Again Michael hesitated, “What did you say?”
“I asked if you were going to be smart or continue to be an unsympathetic jerk,” Tyler bit his lip, it was too late to go back now but he wished he had chosen a better insult than ‘unsympathetic jerk.’
Michael shoved the tomato sauce into Tyler’s chest where the little brother grabbed it with both hands. Of course the boy would want to bring food back only for the waste of flesh he had met two days before. Michael put a peanut butter jar in the dog treat container and shoved it towards the grimacing boy who held the tomato sauce. Michael had taken care of his brother when he was young because he was helpless, now the older Mackay had to make sure Tyler didn’t feed himself to the viral. Of course the martyr had no idea how much work it was to keep him alive. Michael grabbed the other can of tomato paste, the jars of pickles, turned and left the pantry without answering his brother’s question. Michael felt dark humor in the new meaning he had ascribed to the word work. Constant running, sleepless nights, weeks without food, disrespectful clientele, one wanted for position to fill a lifetime, must be willing to kill. Michael waited for his brother at the door, very disrespectful clientele. Michael could still picture the man who had wanted to kill Tyler. Michael remembered the satisfaction he had in ending that man’s life.

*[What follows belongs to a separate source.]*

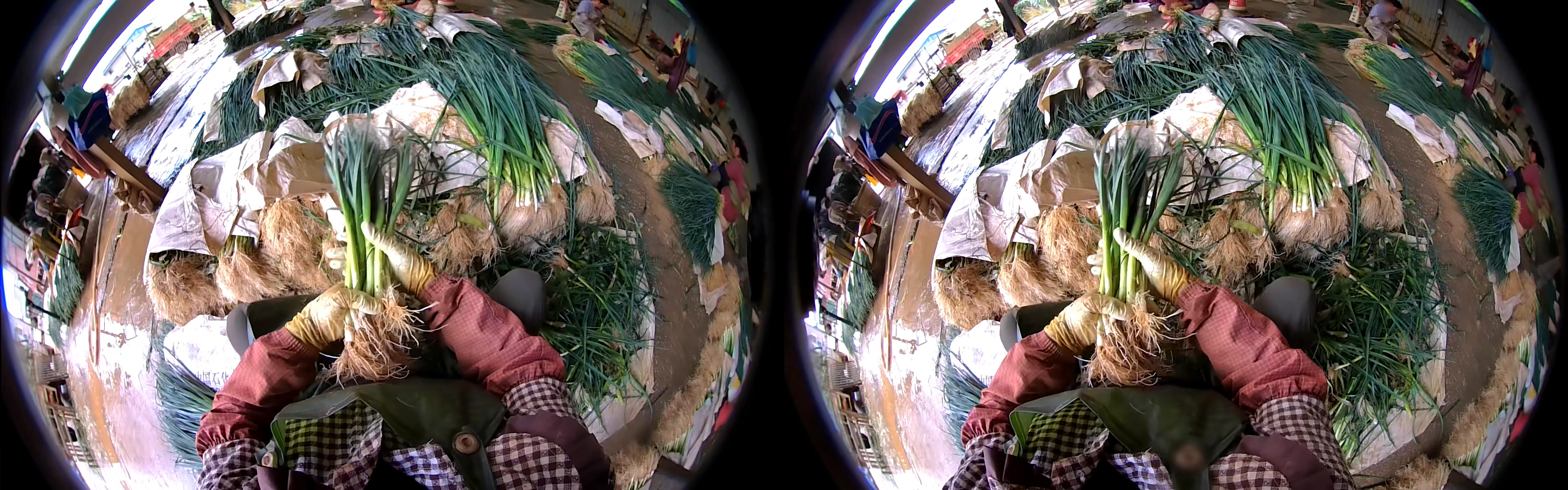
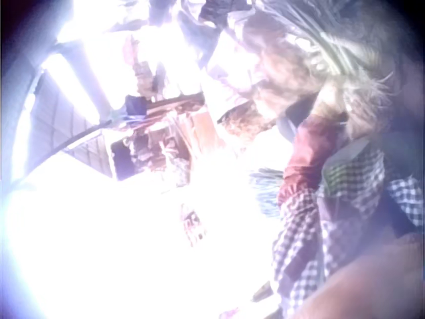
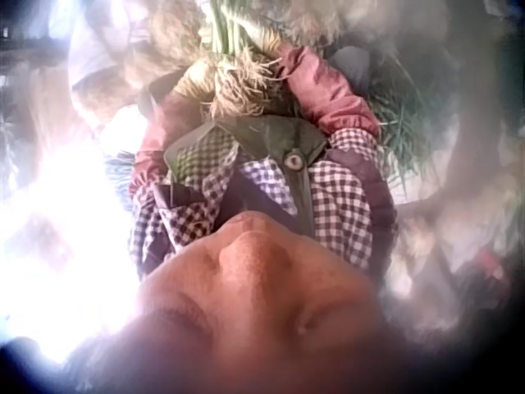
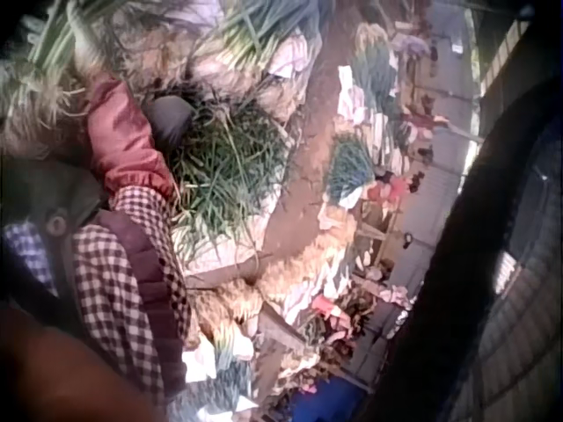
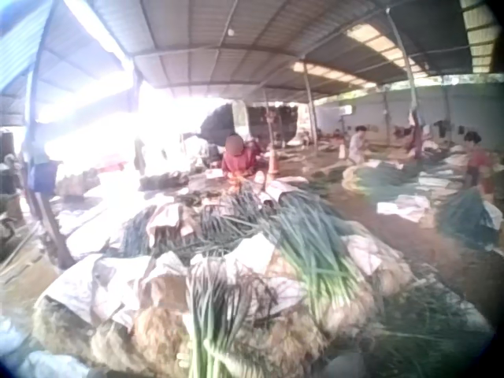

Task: The person sorts and cleans bunches of scallions by hand, removing outer layers and loose debris before arranging them in a pile.

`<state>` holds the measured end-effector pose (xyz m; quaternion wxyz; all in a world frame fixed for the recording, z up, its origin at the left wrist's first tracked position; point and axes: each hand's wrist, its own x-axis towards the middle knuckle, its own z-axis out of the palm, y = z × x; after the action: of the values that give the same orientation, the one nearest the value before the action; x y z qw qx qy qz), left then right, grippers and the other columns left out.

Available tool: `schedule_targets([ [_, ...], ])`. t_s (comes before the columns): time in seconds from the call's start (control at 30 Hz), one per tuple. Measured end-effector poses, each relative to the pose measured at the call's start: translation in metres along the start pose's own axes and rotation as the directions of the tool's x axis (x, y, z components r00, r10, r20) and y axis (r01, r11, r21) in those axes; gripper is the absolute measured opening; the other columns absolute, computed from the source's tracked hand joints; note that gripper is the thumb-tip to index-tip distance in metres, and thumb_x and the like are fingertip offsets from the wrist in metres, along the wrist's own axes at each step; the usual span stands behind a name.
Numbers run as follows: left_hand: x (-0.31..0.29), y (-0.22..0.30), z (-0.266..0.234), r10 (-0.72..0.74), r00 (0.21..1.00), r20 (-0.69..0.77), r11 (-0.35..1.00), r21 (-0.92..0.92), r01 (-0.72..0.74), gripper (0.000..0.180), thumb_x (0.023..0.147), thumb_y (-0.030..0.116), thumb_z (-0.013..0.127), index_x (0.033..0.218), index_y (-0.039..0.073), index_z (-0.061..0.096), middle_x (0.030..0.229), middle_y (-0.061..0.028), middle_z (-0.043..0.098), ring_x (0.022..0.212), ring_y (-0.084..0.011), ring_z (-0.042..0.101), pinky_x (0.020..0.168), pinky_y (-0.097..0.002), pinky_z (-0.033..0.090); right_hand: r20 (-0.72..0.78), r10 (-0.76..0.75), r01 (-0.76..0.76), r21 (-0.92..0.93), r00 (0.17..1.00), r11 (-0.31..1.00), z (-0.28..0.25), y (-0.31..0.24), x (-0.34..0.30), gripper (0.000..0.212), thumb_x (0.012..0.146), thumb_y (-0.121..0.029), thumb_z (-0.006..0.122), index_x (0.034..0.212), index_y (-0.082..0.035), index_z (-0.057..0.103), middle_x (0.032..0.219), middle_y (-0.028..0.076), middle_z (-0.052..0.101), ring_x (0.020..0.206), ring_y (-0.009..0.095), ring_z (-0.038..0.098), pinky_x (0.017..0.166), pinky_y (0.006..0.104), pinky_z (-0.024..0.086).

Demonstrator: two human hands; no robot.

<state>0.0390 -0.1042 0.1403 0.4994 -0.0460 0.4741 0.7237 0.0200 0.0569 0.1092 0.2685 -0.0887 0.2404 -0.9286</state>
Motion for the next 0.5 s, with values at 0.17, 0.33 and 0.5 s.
schedule_targets([
  [0.17, 0.016, 0.047, 0.03, -0.002, 0.985, 0.173, 0.998, -0.067, 0.013, 0.029, 0.073, 0.004, 0.059, 0.101, -0.004, 0.052, 0.087, -0.0148, 0.06, 0.08, -0.0249, 0.06, 0.075, -0.0348, 0.049, -0.078, -0.299, 0.308, 0.175, 0.951, 0.935, 0.016, -0.053, 0.011, 0.044, 0.082, -0.027, 0.058, 0.116, -0.001, 0.046, 0.099, 0.013, 0.058, 0.092, 0.027, 0.056, 0.082, 0.0393, 0.045],
  [0.33, 0.009, 0.031, 0.075, 0.106, 0.991, 0.082, 0.889, -0.455, -0.058, 0.043, 0.084, 0.016, 0.056, 0.121, 0.0, 0.042, 0.112, -0.0145, 0.054, 0.099, -0.0241, 0.055, 0.087, -0.0364, 0.046, -0.223, -0.438, 0.462, 0.066, 0.871, 0.884, -0.017, -0.091, -0.008, 0.04, 0.081, -0.017, 0.056, 0.116, 0.001, 0.046, 0.088, 0.007, 0.055, 0.077, 0.02, 0.056, 0.071, 0.0367, 0.048],
  [0.5, -0.006, 0.033, 0.078, 0.176, 0.983, 0.056, 0.934, -0.325, -0.149, 0.041, 0.087, 0.018, 0.05, 0.123, 0.0, 0.04, 0.119, -0.0133, 0.049, 0.107, -0.0246, 0.051, 0.092, -0.0385, 0.043, -0.267, -0.384, 0.44, 0.192, 0.884, 0.878, -0.052, -0.086, 0.001, 0.023, 0.079, -0.017, 0.058, 0.095, 0.0, 0.054, 0.082, 0.009, 0.059, 0.073, 0.021, 0.057, 0.07, 0.0346, 0.048],
])
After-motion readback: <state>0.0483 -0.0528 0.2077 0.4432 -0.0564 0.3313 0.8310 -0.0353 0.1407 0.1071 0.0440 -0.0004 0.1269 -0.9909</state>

The brothers walked toward the kitchen where they had left the starving man and hungry guard. James was in the same position that he had been left, but Michael noticed that Abal was not at the table and with a furious burst he rushed into the kitchen. No sooner had he entered than he noticed he had a shotgun trained on him. Michael froze, his anger could not be expressed through action at the moment.

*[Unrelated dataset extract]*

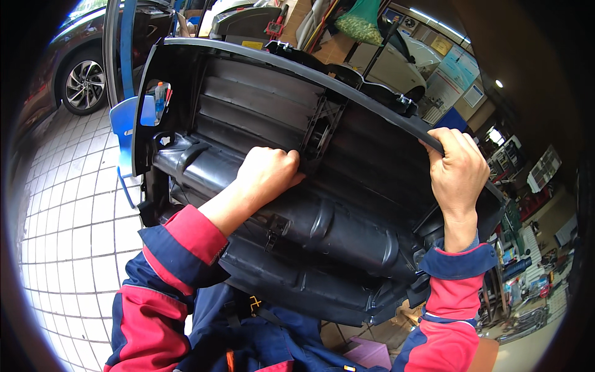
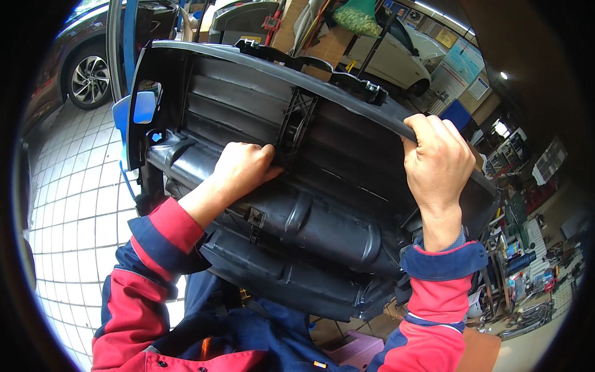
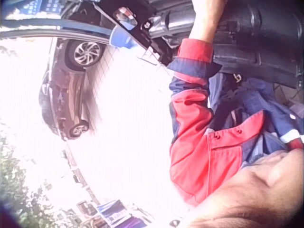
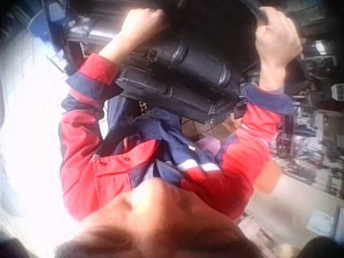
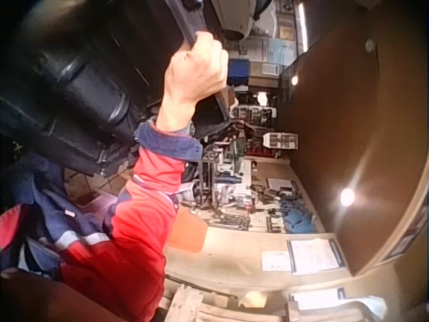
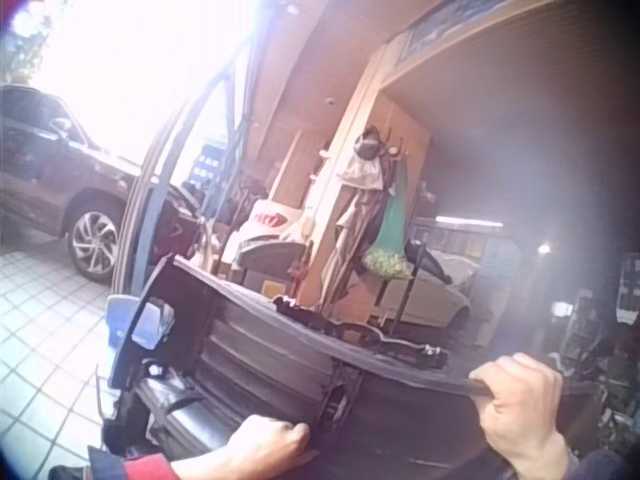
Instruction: The person sits on the floor of a workshop and assembles a black plastic car bumper. They attach a grille insert and a side panel to the main bumper frame, aligning and snapping the components into place by hand.
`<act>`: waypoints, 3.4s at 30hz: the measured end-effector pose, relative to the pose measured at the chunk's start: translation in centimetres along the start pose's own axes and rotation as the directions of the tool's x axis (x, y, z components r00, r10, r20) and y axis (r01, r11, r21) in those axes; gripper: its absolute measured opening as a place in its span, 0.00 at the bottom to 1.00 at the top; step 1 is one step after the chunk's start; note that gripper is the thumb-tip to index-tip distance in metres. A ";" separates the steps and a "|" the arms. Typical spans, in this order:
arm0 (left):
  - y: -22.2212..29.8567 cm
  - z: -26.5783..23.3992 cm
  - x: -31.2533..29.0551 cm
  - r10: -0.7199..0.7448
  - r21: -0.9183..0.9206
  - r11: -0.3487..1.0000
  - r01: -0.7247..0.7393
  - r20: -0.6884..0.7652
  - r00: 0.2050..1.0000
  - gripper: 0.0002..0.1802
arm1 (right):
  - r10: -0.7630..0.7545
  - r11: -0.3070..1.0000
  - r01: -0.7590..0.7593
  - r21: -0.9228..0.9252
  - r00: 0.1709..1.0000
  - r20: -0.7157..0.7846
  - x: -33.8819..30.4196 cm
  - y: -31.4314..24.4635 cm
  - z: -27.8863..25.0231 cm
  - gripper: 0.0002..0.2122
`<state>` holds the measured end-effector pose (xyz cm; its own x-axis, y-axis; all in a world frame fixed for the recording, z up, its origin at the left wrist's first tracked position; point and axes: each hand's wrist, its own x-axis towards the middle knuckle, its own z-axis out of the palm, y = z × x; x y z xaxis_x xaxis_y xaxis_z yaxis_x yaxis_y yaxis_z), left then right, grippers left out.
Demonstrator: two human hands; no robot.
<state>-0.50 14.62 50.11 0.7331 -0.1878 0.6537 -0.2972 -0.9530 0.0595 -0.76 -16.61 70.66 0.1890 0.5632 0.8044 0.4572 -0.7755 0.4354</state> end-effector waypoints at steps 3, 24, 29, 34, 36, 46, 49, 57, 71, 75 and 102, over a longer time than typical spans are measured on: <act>0.1 0.1 0.0 0.006 0.017 1.000 -0.006 0.003 1.000 0.25 | -0.005 1.000 0.005 0.001 1.000 -0.011 0.1 -0.1 0.2 0.09; 2.0 -3.3 1.2 -0.080 -0.286 0.958 0.013 -0.225 0.971 0.32 | -0.003 1.000 0.002 -0.015 0.999 -0.042 -0.2 -0.2 -0.2 0.09; 2.5 -4.7 5.0 -0.065 -0.265 0.964 -0.034 -0.359 0.931 0.45 | -0.004 1.000 0.004 -0.009 0.999 -0.050 -0.2 -0.2 -0.3 0.09; 2.0 -5.2 6.6 -0.038 -0.144 0.990 -0.004 -0.287 0.957 0.47 | -0.014 1.000 0.014 -0.020 0.999 -0.044 -0.2 -0.2 -0.6 0.08; 2.1 -5.0 6.6 -0.036 -0.141 0.990 -0.007 -0.297 0.954 0.46 | -0.021 1.000 0.020 -0.014 0.998 -0.064 -0.2 -0.1 -0.5 0.08; 2.3 -3.5 5.7 -0.126 -0.213 0.975 0.067 -0.273 0.954 0.46 | 0.006 1.000 -0.006 -0.010 0.999 -0.045 0.2 0.1 -0.1 0.07; 2.3 -3.1 5.4 -0.139 -0.219 0.972 0.079 -0.271 0.953 0.46 | -0.008 1.000 0.007 -0.015 0.999 -0.034 0.4 0.0 0.0 0.07; 2.1 -2.1 4.8 -0.141 -0.199 0.977 0.081 -0.306 0.942 0.46 | -0.016 1.000 0.016 0.001 0.999 -0.034 0.4 0.2 0.1 0.08; 2.8 -1.2 3.9 -0.123 -0.146 0.987 0.074 -0.360 0.925 0.45 | -0.041 0.999 0.041 -0.003 0.998 -0.041 0.4 0.2 0.2 0.11; 3.1 -2.3 3.6 -0.143 -0.167 0.981 0.099 -0.271 0.952 0.51 | -0.034 0.999 0.034 -0.007 0.998 -0.056 0.2 0.1 -0.2 0.10; -0.6 -2.7 0.3 0.179 0.022 0.984 -0.179 -0.041 0.983 0.27 | -0.040 0.999 0.041 0.005 0.991 -0.129 -0.4 1.0 1.4 0.04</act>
<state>-1.71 15.77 52.32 0.6424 -0.3458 0.6839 -0.4096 -0.9092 -0.0751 0.84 -17.23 70.23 0.0564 0.5523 0.8317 0.4693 -0.7500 0.4662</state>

“Alert enough for you?” Abal said with a faint smile as she lowered the gun she had pointed at Tyler when they first met. Michael walked past her and sat at the table next to James. With two fingers and his thumb Michael grabbed the muscle between the neck and shoulder of James, who rolled away from the pain before waking up. Michael grabbed a half empty energy drink from his backpack and wrapped James’s fingers around it.

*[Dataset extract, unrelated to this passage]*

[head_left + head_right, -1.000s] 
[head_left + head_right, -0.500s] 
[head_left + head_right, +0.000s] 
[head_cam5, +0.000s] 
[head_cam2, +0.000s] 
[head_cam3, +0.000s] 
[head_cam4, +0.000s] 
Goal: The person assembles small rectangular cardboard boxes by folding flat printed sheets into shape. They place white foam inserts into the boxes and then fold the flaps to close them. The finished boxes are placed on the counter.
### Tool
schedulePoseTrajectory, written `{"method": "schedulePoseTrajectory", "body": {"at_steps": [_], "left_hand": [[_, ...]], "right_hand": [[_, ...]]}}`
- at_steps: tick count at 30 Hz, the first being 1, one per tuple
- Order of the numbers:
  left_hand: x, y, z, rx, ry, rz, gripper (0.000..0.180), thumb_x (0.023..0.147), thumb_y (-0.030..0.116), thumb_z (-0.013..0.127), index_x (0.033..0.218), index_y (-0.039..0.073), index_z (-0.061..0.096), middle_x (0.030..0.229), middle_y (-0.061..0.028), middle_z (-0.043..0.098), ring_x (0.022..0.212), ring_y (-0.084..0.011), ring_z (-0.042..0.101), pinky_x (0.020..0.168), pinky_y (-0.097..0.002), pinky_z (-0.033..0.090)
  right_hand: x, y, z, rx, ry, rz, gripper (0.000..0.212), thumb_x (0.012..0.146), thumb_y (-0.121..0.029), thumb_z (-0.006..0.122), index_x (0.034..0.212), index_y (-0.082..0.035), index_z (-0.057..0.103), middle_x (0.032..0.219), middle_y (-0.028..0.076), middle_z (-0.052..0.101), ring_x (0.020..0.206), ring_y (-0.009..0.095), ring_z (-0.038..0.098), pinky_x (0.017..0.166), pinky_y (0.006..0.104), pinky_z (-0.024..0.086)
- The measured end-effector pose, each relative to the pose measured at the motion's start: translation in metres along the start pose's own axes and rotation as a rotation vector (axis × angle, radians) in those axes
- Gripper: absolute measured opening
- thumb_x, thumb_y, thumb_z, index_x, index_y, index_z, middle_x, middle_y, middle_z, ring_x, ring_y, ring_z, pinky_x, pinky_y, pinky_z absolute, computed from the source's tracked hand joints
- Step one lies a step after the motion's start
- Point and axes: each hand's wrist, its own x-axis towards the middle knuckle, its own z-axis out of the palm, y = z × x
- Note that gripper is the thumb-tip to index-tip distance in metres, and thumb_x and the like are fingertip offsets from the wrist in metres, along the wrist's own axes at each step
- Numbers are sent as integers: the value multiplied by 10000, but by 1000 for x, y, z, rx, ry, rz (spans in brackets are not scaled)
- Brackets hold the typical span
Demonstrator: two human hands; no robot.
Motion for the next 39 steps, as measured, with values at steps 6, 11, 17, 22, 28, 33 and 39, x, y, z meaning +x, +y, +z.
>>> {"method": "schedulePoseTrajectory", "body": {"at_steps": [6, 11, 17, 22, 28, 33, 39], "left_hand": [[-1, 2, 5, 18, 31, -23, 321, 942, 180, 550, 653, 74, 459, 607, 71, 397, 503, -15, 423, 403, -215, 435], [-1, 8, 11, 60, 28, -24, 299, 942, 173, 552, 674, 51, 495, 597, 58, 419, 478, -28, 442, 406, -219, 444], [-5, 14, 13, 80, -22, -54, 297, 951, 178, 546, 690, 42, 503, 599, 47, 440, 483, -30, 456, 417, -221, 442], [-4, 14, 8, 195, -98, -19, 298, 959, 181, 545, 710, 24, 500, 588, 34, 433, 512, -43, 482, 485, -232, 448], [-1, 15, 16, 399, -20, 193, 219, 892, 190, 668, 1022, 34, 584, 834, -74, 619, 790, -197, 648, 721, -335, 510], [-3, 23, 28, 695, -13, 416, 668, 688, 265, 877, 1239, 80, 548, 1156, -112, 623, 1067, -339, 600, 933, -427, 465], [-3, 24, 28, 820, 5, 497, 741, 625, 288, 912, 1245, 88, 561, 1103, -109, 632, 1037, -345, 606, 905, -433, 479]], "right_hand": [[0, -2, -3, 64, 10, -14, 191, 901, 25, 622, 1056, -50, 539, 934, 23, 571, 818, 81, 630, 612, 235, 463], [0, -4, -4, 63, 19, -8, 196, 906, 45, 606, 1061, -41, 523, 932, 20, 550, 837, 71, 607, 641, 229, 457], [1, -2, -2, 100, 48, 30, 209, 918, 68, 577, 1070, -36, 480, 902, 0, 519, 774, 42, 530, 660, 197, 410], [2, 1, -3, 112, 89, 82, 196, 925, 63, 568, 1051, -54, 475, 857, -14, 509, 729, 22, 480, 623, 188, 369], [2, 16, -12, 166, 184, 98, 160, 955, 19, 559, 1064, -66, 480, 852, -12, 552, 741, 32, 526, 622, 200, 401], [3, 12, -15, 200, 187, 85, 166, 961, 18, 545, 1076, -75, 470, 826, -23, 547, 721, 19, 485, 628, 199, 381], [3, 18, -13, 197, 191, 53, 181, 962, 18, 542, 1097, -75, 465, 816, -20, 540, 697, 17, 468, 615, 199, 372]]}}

When Tyler entered Michael said, “Peanut butter first.” Tyler rolled the dog treats across the table to his brother.
“So the triumphant return with many gifts,” Abal said, getting a smile from Tyler and a grunt from Michael. Abal rubbed her forehead, the brotherly expedition turned out like she had hoped in terms of food, but the problem she had hoped would blow over was burning. Tyler’s smile lasted only a second before he returned to staring hate at his sibling. Abal sat back as Michael forced globs of brown into James’s mouth, Abal would give it the day and maybe the brothers would work things out on their own and be stronger for it.
“Someone find something to open the cans,” said Michael as he watched James slowly recovering.
“You guys found tomatoes, that’s great,” Abal said.
Neither of the brothers responded. Michael appeared to reading reading nutrient labels on the food, Tyler just looked down, rubbing his hands together.
“Whoever robbed this place might have left a can opener somewhere, I’ll start looking,” Abal said before backing away from the table.
The pickles were gone along with half the peanut butter. Everyone had tasted a dog treat, but no one could eat more than a few, Abal thought they would get used to them though, so she packed them up. The tomato paste was packed with a can opener into Michael’s bag. James was smiling and flexing his legs, after eating all that his weakened stomach could handle. The group moved out, Michael did not want James’s former group to loot the entire lakeside community. James thought the lack of words was comfortable, his face was not as pale. The silence continued until the group prepared to enter a tan cottage. Tyler gripped Abal’s wrist and tilted his head toward Michael. Neither knew how he was going to try and access the interior of the house, but as he walked, his feet snapping twigs, the pair was distracted by another noise.
Abal gave a hoarse whisper, “Michael,” when he turned around she pointed toward the side of the tan house. All motion stopped and a deeper silence fell, it bound the air around the survivors.